PROBLEM REQUIREMENTS: Print this span of the material below exactly: the line with "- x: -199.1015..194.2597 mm", the line with "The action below", and every line between them, but nothing else.

INFORMATION:
....................
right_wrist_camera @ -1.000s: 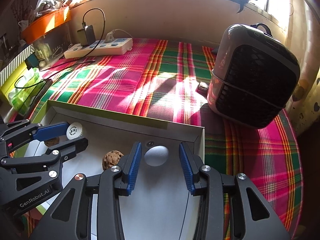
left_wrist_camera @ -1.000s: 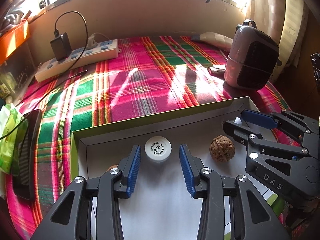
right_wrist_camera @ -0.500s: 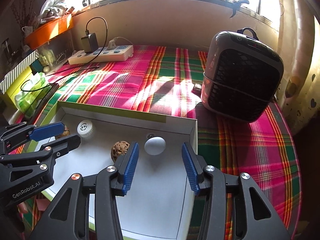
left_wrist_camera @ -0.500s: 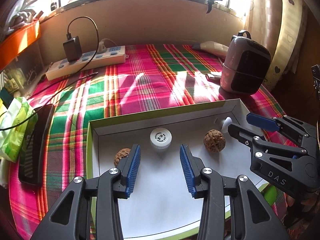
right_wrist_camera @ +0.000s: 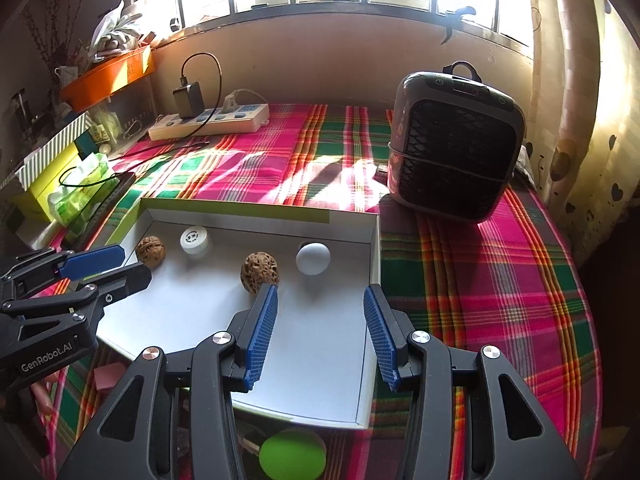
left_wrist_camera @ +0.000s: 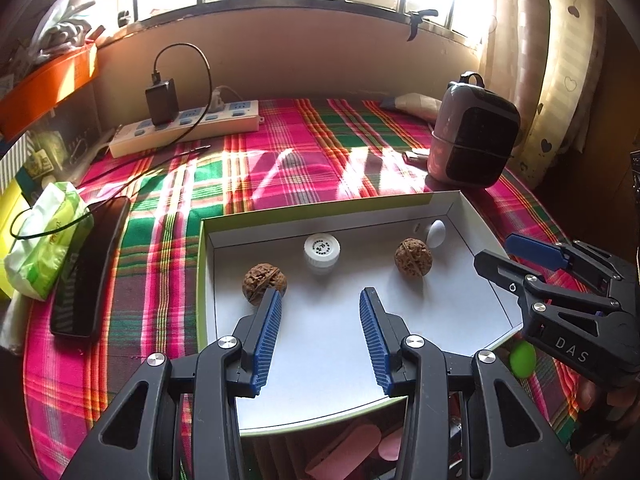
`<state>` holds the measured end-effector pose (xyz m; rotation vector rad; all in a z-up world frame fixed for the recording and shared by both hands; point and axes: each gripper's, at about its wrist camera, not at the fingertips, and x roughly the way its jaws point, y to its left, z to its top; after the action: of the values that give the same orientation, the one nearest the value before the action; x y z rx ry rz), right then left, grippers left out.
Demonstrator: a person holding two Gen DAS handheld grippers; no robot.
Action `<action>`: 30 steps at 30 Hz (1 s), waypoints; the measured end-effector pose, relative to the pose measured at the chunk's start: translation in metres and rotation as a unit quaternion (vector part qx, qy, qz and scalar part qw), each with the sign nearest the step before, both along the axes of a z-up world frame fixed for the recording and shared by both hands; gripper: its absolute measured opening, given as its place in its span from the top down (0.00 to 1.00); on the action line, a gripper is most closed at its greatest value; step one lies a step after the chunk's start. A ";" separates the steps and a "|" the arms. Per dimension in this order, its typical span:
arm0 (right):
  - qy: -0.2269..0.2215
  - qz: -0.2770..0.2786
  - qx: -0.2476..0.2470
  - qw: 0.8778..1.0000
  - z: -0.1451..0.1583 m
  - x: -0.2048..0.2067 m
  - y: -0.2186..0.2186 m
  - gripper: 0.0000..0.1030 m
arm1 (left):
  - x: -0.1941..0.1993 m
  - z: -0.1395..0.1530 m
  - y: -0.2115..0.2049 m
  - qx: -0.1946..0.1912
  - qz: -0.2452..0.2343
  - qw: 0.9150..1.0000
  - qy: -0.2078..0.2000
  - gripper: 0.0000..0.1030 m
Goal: Organize objects
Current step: 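Withdraw both tools from the box lid, then lower the right gripper onto the black round device and grasp it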
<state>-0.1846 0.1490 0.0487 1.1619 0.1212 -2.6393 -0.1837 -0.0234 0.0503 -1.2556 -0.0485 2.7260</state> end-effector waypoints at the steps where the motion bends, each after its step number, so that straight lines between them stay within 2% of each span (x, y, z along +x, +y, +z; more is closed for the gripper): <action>1: 0.001 0.000 -0.002 1.000 0.000 0.003 0.001 0.55 | 0.003 0.001 -0.001 0.001 0.001 1.000 0.002 0.62; 11: 0.009 0.010 -0.033 0.999 0.005 0.044 0.005 0.55 | 0.039 0.007 -0.013 0.014 0.014 1.000 0.022 0.62; 18: 0.016 0.054 -0.031 0.998 0.003 0.082 -0.008 0.55 | 0.063 0.001 -0.022 0.029 0.020 0.999 0.022 0.62; 22: 0.004 0.071 -0.052 0.996 -0.001 0.096 -0.012 0.54 | 0.074 -0.002 -0.028 0.038 0.020 0.999 0.019 0.62; 25: -0.007 0.085 -0.061 0.994 -0.008 0.105 -0.017 0.48 | 0.082 -0.003 -0.030 0.039 0.022 0.999 0.021 0.62; 30: -0.023 0.104 -0.069 0.992 -0.019 0.115 -0.027 0.47 | 0.092 -0.008 -0.035 0.050 0.028 0.998 0.018 0.62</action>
<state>-0.0693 0.1224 0.0300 1.0995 0.0483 -2.3977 -0.0919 -0.0582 0.0422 -1.1945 -0.2158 2.7544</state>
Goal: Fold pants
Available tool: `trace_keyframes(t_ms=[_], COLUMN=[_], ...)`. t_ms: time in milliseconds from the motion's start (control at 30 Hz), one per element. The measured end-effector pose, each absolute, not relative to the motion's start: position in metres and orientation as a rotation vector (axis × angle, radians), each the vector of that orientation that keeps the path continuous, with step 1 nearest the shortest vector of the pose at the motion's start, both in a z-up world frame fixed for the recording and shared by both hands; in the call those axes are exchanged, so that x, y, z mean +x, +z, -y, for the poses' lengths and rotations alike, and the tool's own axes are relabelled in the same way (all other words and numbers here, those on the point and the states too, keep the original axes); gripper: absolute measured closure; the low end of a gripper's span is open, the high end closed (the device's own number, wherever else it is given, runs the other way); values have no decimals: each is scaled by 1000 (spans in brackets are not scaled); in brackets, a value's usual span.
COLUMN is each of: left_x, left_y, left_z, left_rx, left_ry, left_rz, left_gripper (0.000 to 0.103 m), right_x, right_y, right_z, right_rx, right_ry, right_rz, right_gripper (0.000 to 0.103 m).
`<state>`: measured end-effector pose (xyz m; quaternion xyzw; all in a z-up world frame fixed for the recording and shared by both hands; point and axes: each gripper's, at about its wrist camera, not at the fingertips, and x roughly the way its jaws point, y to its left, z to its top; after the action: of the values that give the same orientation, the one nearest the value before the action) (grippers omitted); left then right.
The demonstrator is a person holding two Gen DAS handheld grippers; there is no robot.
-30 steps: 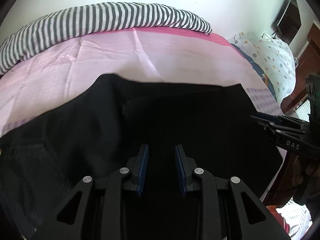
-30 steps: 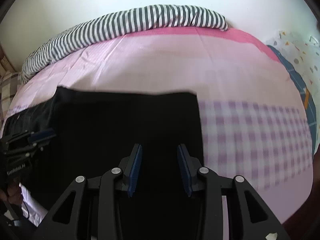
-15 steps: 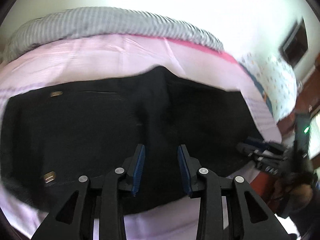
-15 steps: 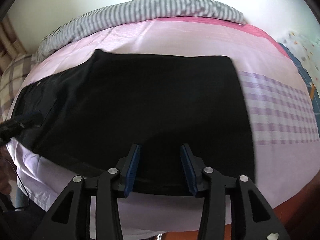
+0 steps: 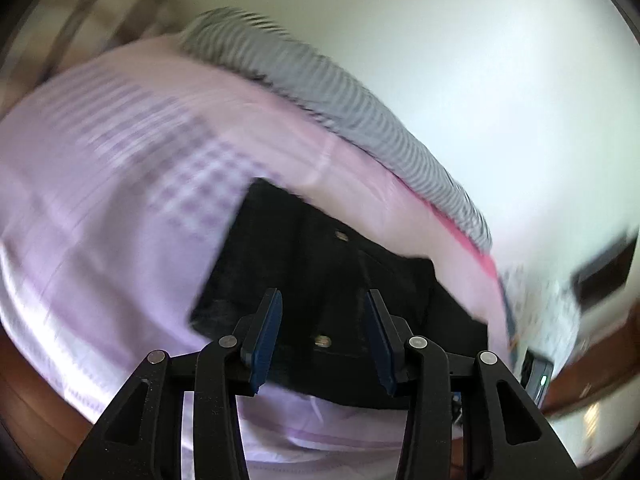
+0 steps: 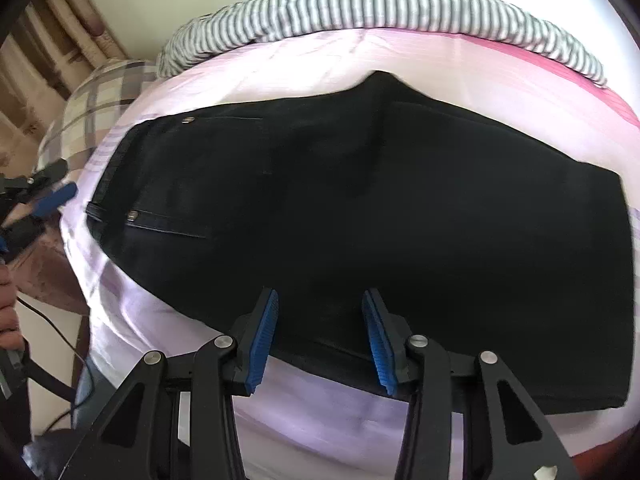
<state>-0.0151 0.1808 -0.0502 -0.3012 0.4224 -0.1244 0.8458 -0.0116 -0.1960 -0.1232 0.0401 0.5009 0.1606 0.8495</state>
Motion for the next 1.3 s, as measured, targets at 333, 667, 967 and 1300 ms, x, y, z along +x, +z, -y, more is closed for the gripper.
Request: trace_keyframes(t_ms=[333,667,967,1300], left_x=[-31,-24,-21,1], left_y=[-105,-125,-143,-142], left_z=[-234,-222,-222,-215], left_rx=[-1046,-1046,-1057,-1031], left_ry=[-238,-224,-251,-248], left_rz=[-963,-1002,-979,-915], left_gripper=[35,35,35,35], right_x=[-5,-3,-5,-2], right_y=[-118,-116,-114,-116], right_z=[185,187,190,190], right_rx=[131,145,147,161], right_ry=[350,337,323,307], right_rz=[-1057,-1048,-1040,-1046], right_gripper=[61,61,61,61])
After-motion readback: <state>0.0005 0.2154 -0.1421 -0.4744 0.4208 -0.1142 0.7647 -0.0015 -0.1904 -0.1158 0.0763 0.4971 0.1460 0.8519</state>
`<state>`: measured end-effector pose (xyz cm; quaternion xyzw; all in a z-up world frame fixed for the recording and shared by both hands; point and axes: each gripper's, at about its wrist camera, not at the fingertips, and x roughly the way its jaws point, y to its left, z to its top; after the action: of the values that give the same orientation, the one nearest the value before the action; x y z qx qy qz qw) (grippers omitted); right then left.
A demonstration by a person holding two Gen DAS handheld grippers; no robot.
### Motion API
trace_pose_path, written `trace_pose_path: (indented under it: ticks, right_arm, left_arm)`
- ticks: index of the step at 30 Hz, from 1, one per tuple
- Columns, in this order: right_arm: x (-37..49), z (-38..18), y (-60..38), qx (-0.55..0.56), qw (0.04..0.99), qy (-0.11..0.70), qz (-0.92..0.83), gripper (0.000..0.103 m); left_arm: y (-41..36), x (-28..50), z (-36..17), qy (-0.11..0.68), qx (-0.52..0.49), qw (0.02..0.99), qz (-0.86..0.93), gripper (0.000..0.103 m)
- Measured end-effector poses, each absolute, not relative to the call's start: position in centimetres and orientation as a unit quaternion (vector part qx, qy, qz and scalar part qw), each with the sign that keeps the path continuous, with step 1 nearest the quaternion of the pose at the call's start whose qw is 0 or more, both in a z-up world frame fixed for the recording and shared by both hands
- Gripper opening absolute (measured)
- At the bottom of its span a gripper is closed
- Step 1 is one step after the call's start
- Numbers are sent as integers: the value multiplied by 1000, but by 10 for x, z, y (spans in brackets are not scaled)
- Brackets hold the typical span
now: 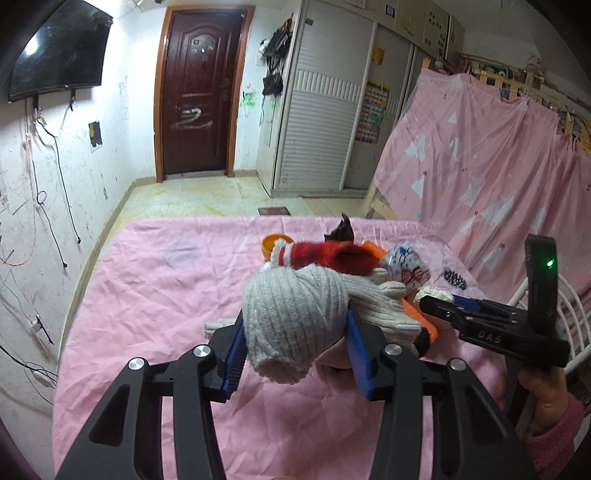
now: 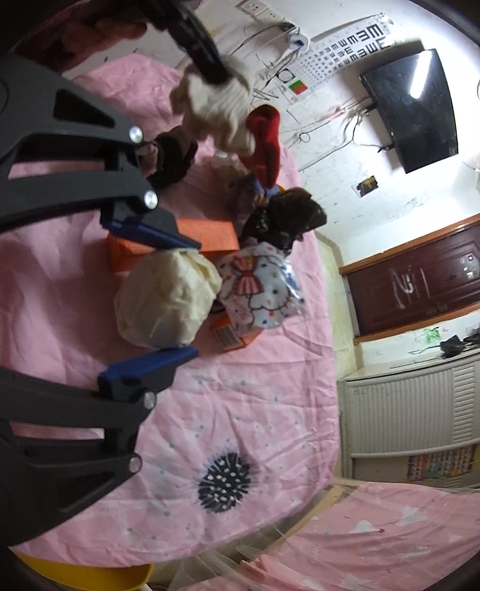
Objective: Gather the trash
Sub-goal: 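Carry the glove and ball to the yellow bin and open both tools over it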
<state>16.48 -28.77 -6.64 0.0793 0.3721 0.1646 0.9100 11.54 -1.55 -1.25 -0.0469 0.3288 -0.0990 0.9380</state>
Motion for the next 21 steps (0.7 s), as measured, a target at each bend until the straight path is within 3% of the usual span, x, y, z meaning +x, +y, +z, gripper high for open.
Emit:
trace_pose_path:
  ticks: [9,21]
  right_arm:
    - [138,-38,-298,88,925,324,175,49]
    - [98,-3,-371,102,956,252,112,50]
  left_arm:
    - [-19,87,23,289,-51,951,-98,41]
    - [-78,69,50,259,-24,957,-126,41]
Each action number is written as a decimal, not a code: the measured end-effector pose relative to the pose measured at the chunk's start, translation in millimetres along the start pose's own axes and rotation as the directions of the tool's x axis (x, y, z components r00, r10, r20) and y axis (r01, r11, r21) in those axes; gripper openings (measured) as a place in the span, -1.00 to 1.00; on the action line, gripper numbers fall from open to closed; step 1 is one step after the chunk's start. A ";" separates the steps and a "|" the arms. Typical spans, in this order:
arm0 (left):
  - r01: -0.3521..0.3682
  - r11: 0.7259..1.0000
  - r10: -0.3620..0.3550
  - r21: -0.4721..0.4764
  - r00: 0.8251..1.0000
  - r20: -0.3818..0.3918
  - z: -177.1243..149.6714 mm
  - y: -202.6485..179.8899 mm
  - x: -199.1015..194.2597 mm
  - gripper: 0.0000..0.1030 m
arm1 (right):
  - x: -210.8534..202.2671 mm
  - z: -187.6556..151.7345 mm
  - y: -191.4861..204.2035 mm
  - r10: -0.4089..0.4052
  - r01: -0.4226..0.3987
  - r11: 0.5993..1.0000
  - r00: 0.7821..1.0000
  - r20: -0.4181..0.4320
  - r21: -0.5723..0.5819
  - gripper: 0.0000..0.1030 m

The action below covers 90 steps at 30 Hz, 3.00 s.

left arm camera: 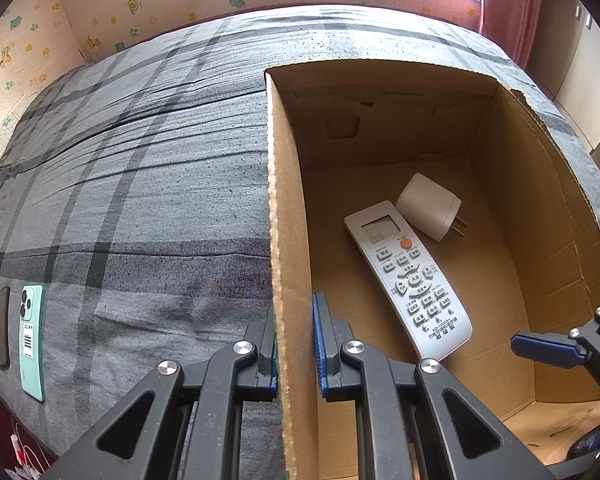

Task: Organize rigid objects
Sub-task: 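Lower the black cap into the box and open the right gripper, then withdraw the right gripper to the small white cube charger on the bed, then close the right gripper on the small white cube charger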

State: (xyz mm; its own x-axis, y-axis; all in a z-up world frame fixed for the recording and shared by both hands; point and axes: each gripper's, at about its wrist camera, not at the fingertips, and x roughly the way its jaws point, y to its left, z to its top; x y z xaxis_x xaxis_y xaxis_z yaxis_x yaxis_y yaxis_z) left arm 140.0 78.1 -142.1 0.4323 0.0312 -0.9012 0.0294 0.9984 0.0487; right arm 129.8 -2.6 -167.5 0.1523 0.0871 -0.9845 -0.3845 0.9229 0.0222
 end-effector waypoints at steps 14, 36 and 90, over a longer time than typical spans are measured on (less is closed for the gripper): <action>0.000 1.000 0.000 -0.001 1.000 -0.001 -0.1 0.1 -0.3 -0.72 | -49.4 -6.5 -17.7 -0.030 0.029 0.999 0.996 0.084 0.019 0.91; -0.007 1.000 0.007 0.001 1.000 -0.001 0.5 -1.4 -0.9 -0.72 | -129.8 -34.2 -101.1 -0.109 0.069 0.980 0.970 0.216 0.185 0.99; -0.017 1.000 0.017 0.005 1.000 -0.004 1.2 -1.7 -0.9 -0.72 | 26.8 -119.9 -219.3 -0.117 0.130 0.850 0.991 -0.059 0.510 0.28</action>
State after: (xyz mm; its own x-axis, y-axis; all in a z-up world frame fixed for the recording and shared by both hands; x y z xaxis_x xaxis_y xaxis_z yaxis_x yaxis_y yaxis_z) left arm 140.7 76.4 -140.9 0.4295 0.0479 -0.9018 0.0267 0.9975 0.0657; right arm 109.0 -247.6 -219.6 0.1422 -0.0433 -0.9889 0.1568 0.9874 -0.0207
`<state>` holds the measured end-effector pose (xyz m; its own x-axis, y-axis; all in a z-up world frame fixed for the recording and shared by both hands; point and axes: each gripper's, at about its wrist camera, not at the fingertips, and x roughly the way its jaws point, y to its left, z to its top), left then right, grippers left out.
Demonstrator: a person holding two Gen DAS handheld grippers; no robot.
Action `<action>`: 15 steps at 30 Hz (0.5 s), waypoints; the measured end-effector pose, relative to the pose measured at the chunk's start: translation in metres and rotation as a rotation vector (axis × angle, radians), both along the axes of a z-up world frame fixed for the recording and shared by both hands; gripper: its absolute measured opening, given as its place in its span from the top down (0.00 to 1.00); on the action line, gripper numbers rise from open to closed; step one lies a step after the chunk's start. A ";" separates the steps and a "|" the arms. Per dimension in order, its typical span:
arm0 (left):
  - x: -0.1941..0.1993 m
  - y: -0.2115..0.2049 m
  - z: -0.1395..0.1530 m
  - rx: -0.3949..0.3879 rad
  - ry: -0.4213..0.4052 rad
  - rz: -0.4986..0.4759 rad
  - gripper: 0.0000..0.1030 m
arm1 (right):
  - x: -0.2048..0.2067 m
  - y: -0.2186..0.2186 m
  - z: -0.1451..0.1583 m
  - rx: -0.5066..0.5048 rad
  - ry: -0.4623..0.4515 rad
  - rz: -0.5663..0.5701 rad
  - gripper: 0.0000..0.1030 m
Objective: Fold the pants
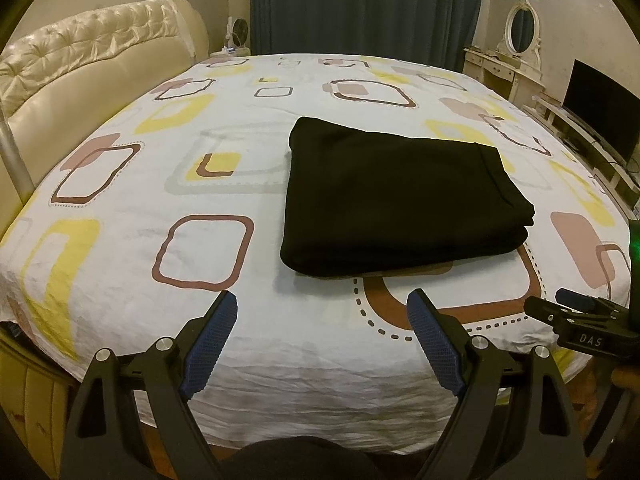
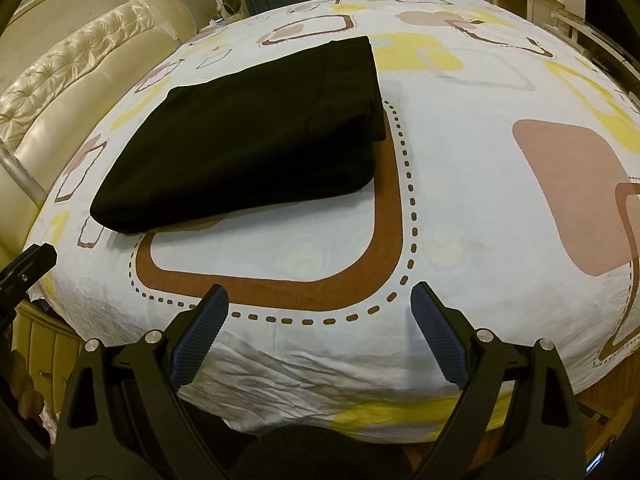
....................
EXERCISE OUTPUT:
  - x: -199.1015..194.2597 mm
  - gripper: 0.0000..0.1030 m
arm1 (right):
  - x: -210.8534..202.2671 mm
  - z: -187.6556..151.7345 mm
  - y: -191.4861..204.2035 mm
  - r10: -0.4089..0.4052
  - r01: -0.4226..0.3987
  - r11: 0.5993..1.0000
  - r00: 0.7821..1.0000
  - r20: -0.4181..0.4320
  - r21: -0.5723..0.5819
  - gripper: 0.0000..0.1030 m

The action below covers 90 steps at 30 Hz, 3.00 s.

The exercise has nothing more to it.